[What to produce]: All lines from the one containing "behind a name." to the end of the entries below should be output exactly as they appear. No other lines should be output.

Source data

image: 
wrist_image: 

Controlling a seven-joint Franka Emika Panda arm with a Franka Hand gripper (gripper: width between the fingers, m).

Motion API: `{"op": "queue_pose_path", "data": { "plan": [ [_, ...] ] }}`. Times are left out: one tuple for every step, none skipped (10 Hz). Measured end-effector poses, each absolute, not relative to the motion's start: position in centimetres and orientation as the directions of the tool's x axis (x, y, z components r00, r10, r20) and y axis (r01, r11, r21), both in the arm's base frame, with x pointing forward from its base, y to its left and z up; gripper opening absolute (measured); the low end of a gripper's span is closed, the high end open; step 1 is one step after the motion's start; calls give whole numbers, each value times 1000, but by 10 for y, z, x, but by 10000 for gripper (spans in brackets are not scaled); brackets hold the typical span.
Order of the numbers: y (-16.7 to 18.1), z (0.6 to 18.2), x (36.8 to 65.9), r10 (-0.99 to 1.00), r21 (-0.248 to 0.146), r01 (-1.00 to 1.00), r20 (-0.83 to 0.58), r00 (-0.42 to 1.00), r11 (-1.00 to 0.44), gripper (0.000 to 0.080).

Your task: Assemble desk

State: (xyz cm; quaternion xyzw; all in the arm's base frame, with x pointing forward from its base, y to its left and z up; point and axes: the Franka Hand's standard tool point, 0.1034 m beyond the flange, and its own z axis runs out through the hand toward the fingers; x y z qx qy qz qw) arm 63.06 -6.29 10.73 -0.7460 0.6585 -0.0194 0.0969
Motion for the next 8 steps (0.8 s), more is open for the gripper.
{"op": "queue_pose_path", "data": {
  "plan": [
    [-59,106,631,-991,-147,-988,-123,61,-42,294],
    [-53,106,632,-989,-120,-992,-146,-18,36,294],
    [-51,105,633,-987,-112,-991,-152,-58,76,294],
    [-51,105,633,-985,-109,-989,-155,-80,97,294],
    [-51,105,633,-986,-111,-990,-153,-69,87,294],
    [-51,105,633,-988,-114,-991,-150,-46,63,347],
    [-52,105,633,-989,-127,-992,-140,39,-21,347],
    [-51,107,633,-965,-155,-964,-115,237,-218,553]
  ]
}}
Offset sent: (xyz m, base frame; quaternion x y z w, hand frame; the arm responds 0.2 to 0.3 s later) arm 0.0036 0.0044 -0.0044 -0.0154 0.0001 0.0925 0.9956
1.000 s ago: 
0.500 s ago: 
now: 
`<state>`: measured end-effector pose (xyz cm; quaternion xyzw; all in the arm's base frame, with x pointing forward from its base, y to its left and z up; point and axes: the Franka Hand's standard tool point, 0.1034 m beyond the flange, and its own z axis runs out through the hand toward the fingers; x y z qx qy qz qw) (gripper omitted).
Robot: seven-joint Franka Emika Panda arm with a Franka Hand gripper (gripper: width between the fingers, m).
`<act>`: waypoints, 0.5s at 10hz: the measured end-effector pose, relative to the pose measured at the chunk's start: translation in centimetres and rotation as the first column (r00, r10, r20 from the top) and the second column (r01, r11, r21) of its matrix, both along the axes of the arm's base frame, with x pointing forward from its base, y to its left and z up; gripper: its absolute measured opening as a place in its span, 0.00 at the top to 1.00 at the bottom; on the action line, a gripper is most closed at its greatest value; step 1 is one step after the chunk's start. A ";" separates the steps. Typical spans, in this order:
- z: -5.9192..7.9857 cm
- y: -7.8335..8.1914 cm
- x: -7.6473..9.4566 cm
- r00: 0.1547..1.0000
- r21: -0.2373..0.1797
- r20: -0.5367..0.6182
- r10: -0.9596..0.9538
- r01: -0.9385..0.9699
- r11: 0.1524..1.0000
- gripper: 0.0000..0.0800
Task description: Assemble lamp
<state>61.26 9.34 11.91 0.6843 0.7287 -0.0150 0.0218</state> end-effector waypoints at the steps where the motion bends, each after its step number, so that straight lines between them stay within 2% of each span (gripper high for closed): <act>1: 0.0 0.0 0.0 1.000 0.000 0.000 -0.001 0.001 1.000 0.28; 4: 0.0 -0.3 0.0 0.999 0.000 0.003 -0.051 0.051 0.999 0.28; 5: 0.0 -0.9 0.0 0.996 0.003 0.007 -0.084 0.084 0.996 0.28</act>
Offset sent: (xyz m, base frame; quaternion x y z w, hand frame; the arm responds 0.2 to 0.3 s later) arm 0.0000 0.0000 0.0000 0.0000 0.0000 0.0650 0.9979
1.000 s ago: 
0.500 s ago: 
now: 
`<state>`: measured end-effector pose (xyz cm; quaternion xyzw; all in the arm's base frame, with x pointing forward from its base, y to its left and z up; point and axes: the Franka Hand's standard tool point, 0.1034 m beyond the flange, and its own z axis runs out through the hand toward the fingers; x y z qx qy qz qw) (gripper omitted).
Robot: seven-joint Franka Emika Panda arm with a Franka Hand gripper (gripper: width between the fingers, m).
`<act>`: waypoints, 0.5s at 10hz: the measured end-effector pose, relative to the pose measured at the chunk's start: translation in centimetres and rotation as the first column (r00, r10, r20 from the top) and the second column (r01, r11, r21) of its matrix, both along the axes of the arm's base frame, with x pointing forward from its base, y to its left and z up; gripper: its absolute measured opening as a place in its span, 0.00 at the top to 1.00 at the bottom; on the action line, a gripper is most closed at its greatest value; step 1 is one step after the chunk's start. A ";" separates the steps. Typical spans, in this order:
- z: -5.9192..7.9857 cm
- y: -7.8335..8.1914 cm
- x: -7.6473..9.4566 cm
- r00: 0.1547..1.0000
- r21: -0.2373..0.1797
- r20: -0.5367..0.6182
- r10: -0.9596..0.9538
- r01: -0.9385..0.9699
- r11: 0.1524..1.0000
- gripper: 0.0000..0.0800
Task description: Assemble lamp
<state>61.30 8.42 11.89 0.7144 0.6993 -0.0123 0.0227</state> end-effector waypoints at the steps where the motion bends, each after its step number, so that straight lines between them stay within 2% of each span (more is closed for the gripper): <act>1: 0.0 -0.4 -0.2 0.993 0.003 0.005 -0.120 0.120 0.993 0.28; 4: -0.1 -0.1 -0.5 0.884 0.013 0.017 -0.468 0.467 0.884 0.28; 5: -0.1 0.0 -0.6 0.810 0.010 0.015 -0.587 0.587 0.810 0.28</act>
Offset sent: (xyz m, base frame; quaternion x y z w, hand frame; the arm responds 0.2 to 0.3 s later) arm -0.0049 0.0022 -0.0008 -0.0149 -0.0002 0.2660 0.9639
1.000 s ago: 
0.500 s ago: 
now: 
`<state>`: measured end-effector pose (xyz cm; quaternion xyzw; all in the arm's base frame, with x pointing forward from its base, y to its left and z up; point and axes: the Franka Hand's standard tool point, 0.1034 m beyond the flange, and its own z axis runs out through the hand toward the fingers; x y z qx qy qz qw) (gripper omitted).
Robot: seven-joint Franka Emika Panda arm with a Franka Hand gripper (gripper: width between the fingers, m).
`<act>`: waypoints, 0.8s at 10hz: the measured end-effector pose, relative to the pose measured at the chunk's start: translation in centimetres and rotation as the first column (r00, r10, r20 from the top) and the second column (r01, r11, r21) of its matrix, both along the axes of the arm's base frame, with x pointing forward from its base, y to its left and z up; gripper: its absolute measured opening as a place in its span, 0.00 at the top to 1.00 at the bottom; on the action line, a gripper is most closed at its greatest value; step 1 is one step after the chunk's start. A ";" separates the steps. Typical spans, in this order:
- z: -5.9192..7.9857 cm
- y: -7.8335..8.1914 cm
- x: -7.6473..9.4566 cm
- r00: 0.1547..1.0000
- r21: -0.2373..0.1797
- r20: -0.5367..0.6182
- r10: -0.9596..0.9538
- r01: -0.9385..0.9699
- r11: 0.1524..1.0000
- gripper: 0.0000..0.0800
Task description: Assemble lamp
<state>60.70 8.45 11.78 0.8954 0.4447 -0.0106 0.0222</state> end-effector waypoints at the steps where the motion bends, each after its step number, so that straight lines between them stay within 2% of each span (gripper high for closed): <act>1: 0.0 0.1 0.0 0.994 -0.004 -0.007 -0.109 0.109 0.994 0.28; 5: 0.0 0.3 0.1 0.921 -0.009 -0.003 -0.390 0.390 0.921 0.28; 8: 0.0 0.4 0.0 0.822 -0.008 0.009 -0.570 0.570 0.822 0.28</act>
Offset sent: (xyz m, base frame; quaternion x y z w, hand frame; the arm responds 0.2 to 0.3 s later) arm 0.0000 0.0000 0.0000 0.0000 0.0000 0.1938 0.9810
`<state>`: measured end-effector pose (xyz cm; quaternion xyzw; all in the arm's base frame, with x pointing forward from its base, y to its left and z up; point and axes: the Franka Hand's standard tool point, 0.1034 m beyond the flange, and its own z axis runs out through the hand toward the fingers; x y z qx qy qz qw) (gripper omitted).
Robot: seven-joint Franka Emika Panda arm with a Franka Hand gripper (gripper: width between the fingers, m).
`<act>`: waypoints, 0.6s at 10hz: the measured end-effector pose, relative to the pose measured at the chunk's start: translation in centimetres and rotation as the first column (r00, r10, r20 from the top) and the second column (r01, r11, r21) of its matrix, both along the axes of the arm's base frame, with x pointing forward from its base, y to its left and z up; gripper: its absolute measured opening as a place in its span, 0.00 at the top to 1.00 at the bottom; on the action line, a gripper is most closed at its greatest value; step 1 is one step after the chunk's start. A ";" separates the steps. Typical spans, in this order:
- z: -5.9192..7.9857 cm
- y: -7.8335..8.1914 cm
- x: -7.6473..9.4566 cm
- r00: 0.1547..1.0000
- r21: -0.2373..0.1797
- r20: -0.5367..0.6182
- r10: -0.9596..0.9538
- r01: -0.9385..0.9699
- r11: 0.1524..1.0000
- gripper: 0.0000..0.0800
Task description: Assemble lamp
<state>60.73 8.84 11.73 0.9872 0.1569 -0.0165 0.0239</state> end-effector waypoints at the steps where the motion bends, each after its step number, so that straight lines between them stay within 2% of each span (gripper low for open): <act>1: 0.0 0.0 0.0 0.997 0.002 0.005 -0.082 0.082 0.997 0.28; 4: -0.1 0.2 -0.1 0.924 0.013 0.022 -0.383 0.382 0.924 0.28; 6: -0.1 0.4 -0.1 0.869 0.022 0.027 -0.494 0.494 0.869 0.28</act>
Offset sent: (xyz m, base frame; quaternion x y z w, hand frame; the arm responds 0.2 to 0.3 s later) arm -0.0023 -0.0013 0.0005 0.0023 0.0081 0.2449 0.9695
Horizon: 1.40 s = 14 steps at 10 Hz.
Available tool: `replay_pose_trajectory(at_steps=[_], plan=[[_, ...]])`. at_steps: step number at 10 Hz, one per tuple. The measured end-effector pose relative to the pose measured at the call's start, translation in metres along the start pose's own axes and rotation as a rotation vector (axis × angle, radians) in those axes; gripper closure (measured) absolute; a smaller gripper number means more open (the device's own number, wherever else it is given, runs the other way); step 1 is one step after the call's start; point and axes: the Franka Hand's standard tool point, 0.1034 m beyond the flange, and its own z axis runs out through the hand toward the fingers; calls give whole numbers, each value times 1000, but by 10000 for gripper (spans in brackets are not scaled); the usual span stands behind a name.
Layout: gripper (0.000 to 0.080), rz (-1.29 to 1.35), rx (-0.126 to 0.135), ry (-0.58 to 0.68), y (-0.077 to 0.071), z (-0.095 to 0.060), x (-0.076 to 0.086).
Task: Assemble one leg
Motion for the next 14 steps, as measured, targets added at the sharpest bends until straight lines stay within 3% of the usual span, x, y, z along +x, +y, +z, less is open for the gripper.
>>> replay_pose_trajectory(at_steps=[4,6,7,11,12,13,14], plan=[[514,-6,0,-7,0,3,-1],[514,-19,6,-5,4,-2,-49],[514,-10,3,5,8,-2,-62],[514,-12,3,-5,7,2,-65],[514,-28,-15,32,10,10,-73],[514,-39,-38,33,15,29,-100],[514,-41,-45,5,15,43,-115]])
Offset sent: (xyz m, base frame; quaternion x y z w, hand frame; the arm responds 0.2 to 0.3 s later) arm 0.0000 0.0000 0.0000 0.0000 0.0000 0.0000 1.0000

[Worked solution]:
Available tool: `replay_pose_trajectory(at_steps=[_], plan=[[_, ...]])`. at_steps: step number at 10 Hz, one per tuple. The measured end-effector pose relative to the pose measured at the call's start, translation in metres along the start pose's own axes and rotation as a rotation vector (axis × angle, radians) in those axes; gripper closure (measured) absolute; a smaller gripper number means more open (the device's own number, wherever else it is given, runs the other way); step 1 is one step after the call's start; point and axes: the Franka Hand's standard tool point, 0.1034 m beyond the flange, and its own z axis runs out through the hand toward the fingers; calls give whole numbers, each value times 1000, but by 10000 for gripper (spans in brackets are not scaled); the usual span stands behind a name.
Layout: gripper (0.000 to 0.080), rz (-1.29 to 1.35), rx (-0.126 to 0.135), ry (-0.58 to 0.68), y (-0.077 to 0.071), z (-0.095 to 0.060), x (-0.076 to 0.086).
Task: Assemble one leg
Motion for the next 14 steps, as measured, targets added at the sharpest bends until straight lines stay within 3% of the usual span, x, y, z along +x, +y, +z, less is open for the gripper.
>>> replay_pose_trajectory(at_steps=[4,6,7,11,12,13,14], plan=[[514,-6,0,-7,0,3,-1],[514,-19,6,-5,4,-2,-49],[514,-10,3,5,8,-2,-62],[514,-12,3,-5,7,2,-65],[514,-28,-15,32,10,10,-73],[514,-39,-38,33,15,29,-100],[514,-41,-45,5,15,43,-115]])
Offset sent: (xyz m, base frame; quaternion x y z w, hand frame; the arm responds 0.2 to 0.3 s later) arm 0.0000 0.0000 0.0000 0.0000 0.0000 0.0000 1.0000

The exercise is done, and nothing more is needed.